── Supplied information ──
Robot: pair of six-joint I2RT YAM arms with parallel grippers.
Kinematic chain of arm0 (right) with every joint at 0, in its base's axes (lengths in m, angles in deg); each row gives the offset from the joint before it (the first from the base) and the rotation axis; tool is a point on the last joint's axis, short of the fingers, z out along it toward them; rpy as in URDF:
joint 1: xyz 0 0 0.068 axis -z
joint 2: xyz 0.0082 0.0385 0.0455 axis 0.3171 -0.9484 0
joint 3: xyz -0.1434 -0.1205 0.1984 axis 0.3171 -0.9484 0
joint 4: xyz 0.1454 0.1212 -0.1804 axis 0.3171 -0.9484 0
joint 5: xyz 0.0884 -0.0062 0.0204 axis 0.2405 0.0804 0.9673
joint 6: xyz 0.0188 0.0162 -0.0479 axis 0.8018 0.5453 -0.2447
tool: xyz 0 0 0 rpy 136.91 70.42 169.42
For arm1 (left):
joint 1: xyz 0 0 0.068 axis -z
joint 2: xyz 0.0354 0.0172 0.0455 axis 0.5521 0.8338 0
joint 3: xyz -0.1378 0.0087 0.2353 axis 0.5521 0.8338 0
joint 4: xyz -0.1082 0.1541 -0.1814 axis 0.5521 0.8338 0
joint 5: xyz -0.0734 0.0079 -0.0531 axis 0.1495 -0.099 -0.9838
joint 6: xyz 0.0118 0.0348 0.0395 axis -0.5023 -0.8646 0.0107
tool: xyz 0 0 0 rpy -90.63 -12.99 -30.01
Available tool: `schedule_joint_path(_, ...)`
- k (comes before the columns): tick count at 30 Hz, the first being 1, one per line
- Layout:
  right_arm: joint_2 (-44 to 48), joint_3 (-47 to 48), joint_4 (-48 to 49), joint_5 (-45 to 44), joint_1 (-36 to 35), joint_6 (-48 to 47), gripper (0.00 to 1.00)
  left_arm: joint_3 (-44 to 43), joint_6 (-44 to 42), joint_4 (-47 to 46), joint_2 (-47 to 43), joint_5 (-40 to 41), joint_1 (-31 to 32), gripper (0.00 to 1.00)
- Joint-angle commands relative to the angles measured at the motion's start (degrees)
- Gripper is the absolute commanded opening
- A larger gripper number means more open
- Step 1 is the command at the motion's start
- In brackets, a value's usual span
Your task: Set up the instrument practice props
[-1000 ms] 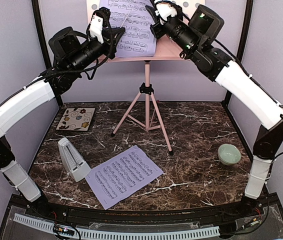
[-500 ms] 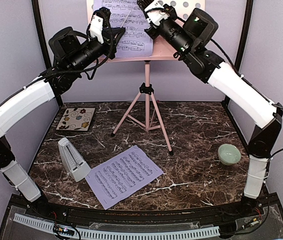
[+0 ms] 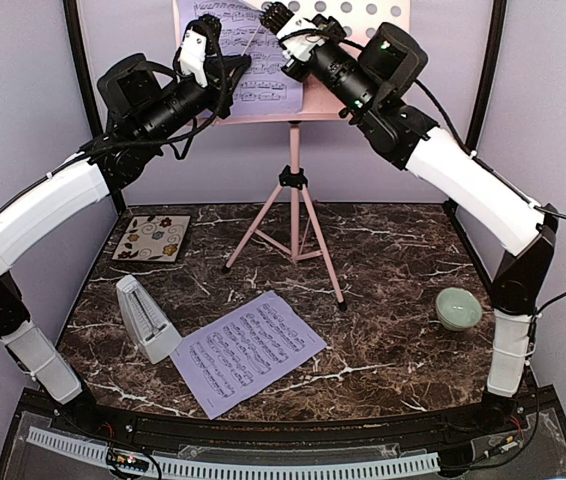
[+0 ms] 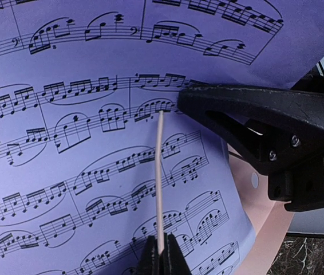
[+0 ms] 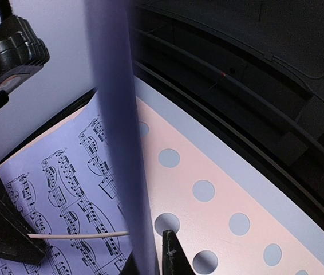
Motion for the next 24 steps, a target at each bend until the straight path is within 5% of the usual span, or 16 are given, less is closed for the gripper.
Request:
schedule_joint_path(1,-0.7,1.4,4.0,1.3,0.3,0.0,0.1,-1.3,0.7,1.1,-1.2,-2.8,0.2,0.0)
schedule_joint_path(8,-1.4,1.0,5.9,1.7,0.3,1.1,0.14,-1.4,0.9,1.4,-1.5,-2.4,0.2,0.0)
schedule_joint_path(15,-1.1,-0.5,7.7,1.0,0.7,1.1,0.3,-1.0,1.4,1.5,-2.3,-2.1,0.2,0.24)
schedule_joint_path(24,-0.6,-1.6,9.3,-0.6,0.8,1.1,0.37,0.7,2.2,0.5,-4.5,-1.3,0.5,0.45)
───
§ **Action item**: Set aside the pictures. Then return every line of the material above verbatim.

§ **Exercise result**:
Robot: pair of six-joint I2RT YAM arms with parallel grippers.
Kinematic chain of arm0 (right) with every joint at 0, in its base's axes (lengths in m, angles in deg); each row gives the offset from the joint before it (the first from the base) and the rotation axis; tool is a point on the last joint's axis, short of the fingers, z out along it toward them; rpy as in URDF:
joint 1: xyz 0 0 0.068 axis -z
joint 2: xyz 0.0082 0.0385 0.0455 axis 0.3171 -0.9484 0
joint 3: xyz -0.1434 -0.1205 0.1984 axis 0.3171 -0.9484 0
joint 4: xyz 0.1454 0.1212 -0.1804 axis 0.3171 -0.9484 0
joint 5: xyz 0.0884 -0.0062 0.0204 axis 0.2405 0.0804 0.9673
joint 6: xyz 0.0188 0.0162 -0.0479 axis 0.8018 0.5453 -0.2447
tool: xyz 0 0 0 rpy 136.91 70.42 169.42
For arm1 (left):
joint 1: xyz 0 0 0.068 axis -z
joint 2: xyz 0.0354 0.0172 0.0455 axis 0.5521 0.8338 0
joint 3: xyz -0.1378 0.0087 0.2353 axis 0.5521 0.8338 0
joint 4: xyz -0.1082 0.1541 -0.1814 axis 0.5521 0.8338 0
joint 5: xyz -0.0734 0.0079 -0.0531 axis 0.1495 -0.099 -0.9838
joint 6: xyz 0.0118 0.0348 0.0395 axis -0.5023 -0.8646 0.0107
tool: xyz 0 0 0 rpy -90.63 -12.99 -30.01
Available tool: `schedule_joint_path(_, ...)`
- k (comes before the columns): tick count at 30 Hz, the first being 1, one per line
- Layout:
  right_arm: joint_2 (-44 to 48), joint_3 (-47 to 48), joint_4 (-48 to 49), joint_5 (-45 to 44), joint_1 (-36 to 35), joint_6 (-48 to 47), gripper (0.00 to 1.00)
  left_arm: joint_3 (-44 to 43), joint_6 (-44 to 42), joint_4 (-47 to 46), joint_2 (-47 to 43), joint_5 (-40 to 41), joint_1 (-31 to 32), gripper (0.00 to 1.00)
- Joint-angle commands relative to the angles measured at the motion's start (degrees)
- Gripper is the absolute commanded opening
- A larger gripper number means more open
- Step 1 is the command at the motion's start
- In brackets, a value's usual span
Your task: Set up the instrument practice props
[-1000 ms] 
[-500 ms] 
[+0 ms] 
[+0 ms] 
[+0 ms] 
Motion for the next 24 steps, a target at each bend until the straight path is within 5% of the usual span, or 16 are given, less is closed for the gripper.
Request:
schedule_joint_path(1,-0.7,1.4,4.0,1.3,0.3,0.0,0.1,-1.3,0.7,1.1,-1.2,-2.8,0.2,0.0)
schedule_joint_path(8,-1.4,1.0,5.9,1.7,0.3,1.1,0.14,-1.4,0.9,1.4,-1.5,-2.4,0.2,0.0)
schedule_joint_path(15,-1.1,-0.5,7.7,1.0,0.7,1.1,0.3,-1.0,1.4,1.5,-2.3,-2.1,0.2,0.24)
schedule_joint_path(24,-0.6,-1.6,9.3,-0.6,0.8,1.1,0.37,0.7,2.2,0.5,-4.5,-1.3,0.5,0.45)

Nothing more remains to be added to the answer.